Hirnrissig - Die 20,5 größten Neuromythen - und wie unser Gehirn wirklich tickt

Henning Beck

Hirnrissig

Die 20,5 größten Neuromythen - und wie unser Gehirn wirklich tickt

2014

272 Seiten

Format: ePUB

E-Book: €  9,99

E-Book kaufen

E-Book kaufen

ISBN: 9783446440661

 

Mythos n° 2

Wird es primitiv, denken wir mit dem Reptiliengehirn

Wofür brauchen wir überhaupt ein Gehirn? Die Frage klingt banal, doch zumindest die Populärwissenschaft hat ein paar ziemlich eingängige Antworten darauf: Wenn unser Handeln ganz besonders „primitiv“ wird, soll unser Stammhirn anspringen: Niedere Triebe, dumpfes Vor-sich-hin-Vegetieren, RTL2-Schauen, das seien seine Kernkompetenzen. Der neurobiologische Sitz unserer steinzeitmäßigen Verhaltensmuster, die sich im Wettstreit mit unserer Vernunft befänden.
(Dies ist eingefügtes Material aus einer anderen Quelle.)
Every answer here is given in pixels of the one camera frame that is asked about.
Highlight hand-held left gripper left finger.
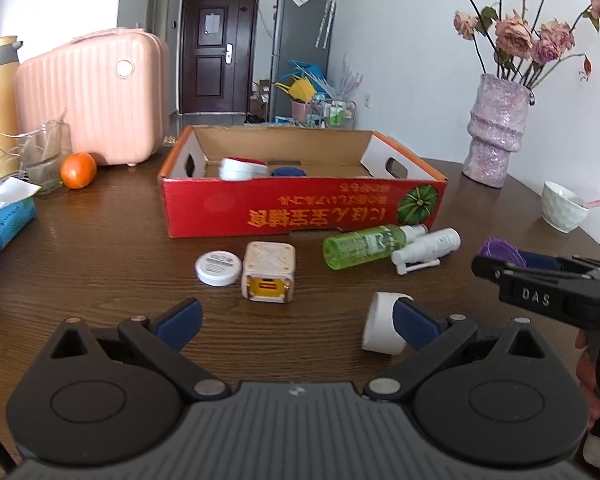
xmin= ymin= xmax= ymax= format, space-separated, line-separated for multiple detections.
xmin=40 ymin=297 xmax=232 ymax=403

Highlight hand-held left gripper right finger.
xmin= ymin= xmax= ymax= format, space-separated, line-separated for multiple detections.
xmin=363 ymin=297 xmax=559 ymax=403

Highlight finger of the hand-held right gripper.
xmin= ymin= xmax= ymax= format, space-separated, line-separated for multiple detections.
xmin=522 ymin=252 xmax=600 ymax=281
xmin=472 ymin=254 xmax=581 ymax=317

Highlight purple bottle cap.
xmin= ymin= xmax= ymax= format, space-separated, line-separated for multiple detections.
xmin=480 ymin=237 xmax=523 ymax=266

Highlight white round tin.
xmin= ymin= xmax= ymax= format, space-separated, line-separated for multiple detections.
xmin=195 ymin=250 xmax=243 ymax=288

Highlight white spray bottle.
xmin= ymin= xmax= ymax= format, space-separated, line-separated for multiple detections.
xmin=391 ymin=228 xmax=462 ymax=276

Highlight green spray bottle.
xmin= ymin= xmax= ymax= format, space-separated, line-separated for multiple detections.
xmin=322 ymin=224 xmax=429 ymax=271

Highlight beige and yellow charger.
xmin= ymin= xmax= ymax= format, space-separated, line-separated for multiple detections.
xmin=241 ymin=241 xmax=297 ymax=304

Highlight red cardboard box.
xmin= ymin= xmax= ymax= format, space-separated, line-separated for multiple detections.
xmin=158 ymin=125 xmax=449 ymax=239

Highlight white red container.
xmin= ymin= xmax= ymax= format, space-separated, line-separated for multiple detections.
xmin=218 ymin=157 xmax=271 ymax=182

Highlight person's right hand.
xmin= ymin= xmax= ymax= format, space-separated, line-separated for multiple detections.
xmin=575 ymin=331 xmax=600 ymax=431

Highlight white dimpled cup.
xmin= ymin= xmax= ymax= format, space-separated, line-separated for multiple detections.
xmin=541 ymin=181 xmax=591 ymax=233

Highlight pink textured vase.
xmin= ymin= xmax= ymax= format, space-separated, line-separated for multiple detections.
xmin=462 ymin=73 xmax=536 ymax=188

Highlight orange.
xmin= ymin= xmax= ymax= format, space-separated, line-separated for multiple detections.
xmin=60 ymin=152 xmax=98 ymax=190

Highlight blue tissue pack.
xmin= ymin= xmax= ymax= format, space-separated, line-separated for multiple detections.
xmin=0 ymin=177 xmax=42 ymax=272

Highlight glass measuring cup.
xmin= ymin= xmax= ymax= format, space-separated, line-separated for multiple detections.
xmin=15 ymin=121 xmax=73 ymax=195

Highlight dried pink rose bouquet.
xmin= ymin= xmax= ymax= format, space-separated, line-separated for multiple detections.
xmin=417 ymin=0 xmax=600 ymax=86

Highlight pink suitcase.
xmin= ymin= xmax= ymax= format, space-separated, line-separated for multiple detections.
xmin=14 ymin=28 xmax=171 ymax=167

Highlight brown cardboard carton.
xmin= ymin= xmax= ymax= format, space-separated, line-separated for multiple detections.
xmin=252 ymin=80 xmax=273 ymax=116

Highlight dark brown entrance door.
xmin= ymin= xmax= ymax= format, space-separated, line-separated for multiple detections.
xmin=180 ymin=0 xmax=260 ymax=115

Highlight dried lavender bunch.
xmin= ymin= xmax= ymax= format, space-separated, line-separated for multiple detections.
xmin=337 ymin=57 xmax=363 ymax=101

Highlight yellow watering can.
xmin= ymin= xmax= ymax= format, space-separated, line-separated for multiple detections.
xmin=277 ymin=77 xmax=313 ymax=103

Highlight blue plastic hanger bundle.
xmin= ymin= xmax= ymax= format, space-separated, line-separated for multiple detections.
xmin=275 ymin=59 xmax=328 ymax=86

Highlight white interior door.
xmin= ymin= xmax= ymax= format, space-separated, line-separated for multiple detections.
xmin=149 ymin=0 xmax=171 ymax=116

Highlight grey refrigerator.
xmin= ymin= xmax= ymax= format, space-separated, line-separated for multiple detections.
xmin=270 ymin=0 xmax=337 ymax=123

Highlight clear hanging umbrella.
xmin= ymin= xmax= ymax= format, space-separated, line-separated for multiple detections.
xmin=320 ymin=0 xmax=338 ymax=48

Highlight white cable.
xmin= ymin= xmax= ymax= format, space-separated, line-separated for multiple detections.
xmin=0 ymin=129 xmax=46 ymax=181

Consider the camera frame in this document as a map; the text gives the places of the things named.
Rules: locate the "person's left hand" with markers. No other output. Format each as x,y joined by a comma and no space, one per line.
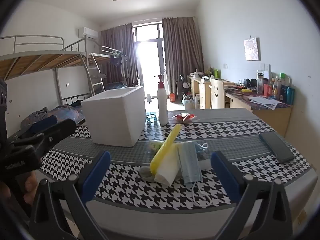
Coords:
31,187

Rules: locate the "pink wall picture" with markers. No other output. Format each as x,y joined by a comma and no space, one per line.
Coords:
251,48

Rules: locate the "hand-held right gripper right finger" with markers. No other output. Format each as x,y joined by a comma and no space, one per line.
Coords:
225,177

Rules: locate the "blue orange quilt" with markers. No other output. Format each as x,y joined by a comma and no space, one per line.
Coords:
65,112

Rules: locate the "black headphones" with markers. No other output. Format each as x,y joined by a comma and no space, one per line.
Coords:
250,83

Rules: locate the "white air conditioner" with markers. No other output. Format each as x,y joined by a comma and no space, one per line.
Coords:
87,32

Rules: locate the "orange container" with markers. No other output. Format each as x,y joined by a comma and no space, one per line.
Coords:
172,97

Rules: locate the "blue face mask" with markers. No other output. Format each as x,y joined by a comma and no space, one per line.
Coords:
188,162

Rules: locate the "glass balcony door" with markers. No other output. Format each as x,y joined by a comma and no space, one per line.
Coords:
150,62

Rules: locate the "white floor basket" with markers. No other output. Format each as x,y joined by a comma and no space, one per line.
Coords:
188,103

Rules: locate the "wooden smiley face chair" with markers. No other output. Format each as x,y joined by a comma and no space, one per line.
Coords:
217,95

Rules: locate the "white foam box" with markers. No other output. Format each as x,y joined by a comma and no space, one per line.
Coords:
112,115

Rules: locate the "light green cloth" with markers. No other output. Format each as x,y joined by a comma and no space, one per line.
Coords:
155,145

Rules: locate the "white tissue sheet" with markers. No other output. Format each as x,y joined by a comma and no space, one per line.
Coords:
167,170

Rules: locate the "houndstooth tablecloth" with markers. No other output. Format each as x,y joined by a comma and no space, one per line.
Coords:
225,135

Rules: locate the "white pump bottle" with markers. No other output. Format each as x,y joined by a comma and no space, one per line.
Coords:
162,100

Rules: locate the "white wall sockets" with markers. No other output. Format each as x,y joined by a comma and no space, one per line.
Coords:
265,66

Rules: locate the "hanging dark clothes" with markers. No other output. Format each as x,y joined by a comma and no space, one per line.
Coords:
117,61

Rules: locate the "black phone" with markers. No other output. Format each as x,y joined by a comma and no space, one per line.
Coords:
277,146

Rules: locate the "metal bunk bed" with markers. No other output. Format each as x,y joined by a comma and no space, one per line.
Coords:
107,55
37,57

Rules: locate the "brown curtain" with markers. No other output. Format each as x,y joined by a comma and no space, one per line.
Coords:
182,50
112,45

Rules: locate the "wooden desk with drawers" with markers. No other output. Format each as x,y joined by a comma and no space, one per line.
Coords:
202,92

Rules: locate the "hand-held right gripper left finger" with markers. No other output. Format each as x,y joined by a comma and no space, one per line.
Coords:
96,177

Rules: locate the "wooden desk with patterned cover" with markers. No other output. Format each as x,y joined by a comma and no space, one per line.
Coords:
272,118

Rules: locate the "small yellow object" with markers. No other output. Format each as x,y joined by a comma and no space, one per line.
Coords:
246,90

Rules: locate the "black bag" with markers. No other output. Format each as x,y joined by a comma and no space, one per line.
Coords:
180,86

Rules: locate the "red snack packet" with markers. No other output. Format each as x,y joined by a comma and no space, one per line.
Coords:
183,118

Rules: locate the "green box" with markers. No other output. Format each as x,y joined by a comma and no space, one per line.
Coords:
216,73

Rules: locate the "blue liquid spray bottle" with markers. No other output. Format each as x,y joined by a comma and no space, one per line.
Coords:
151,118

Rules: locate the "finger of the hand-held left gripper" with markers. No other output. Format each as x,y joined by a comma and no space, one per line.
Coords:
43,124
60,131

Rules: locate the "printed papers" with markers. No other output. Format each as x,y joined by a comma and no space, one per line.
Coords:
265,102

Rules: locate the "row of toiletry bottles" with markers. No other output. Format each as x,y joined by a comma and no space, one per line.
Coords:
275,90
Um es noch eingängiger zu machen, nennt man das Stammhirn auch gerne „Reptiliengehirn“ – ein Überbleibsel der Evolution, unverändert seit Millionen von Jahren mit der einzigen Aufgabe, unser Großhirn dabei zu stören, wenn mal was Sinnvolles gedacht werden soll: Männer beim Fußballschauen, Frauen beim Schuhekaufen (Vorsicht, Klischees! Denen widme ich in Kürze ein eigenes Kapitel.) – da hat ein vernünftiges Großhirn keine Chance, das Reptiliengehirn übernimmt das Sagen. Genauso wie bei Instinktreaktionen (Flucht oder Kampf), Macho-Gehabe oder Zickereien: Großhirn aus, Reptiliengehirn an – und schon handeln wir genauso wie unsere Vorfahren aus der Steinzeit.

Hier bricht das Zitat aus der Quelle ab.